*WORK TO COMPLETE*: No line before the one containing "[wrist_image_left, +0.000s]" should appear; that line and all lines after it, through the end of the data, are to be set down exactly.

== Segment start ==

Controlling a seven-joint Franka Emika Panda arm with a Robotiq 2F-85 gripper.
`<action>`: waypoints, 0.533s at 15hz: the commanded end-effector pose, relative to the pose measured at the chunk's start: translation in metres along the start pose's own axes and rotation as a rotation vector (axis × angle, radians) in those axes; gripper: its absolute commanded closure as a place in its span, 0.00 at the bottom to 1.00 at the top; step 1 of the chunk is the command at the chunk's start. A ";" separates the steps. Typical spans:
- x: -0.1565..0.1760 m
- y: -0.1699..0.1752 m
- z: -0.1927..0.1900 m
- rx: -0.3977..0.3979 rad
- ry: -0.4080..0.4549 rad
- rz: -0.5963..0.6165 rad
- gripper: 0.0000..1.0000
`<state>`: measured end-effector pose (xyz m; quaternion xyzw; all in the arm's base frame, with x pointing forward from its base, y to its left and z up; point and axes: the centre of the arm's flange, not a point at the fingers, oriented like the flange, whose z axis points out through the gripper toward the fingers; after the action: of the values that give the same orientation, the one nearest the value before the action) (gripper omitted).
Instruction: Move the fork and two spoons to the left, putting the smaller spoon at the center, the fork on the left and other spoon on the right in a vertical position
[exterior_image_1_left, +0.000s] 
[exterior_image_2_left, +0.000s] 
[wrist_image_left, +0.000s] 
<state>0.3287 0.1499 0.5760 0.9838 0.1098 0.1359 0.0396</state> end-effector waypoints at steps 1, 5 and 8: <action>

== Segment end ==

*ANSWER*:
[wrist_image_left, +0.000s] 
<state>0.3287 0.1499 0.5760 0.9838 0.1098 0.1359 0.0396</state> end-effector waypoints at steps 1, 5 and 8: <action>

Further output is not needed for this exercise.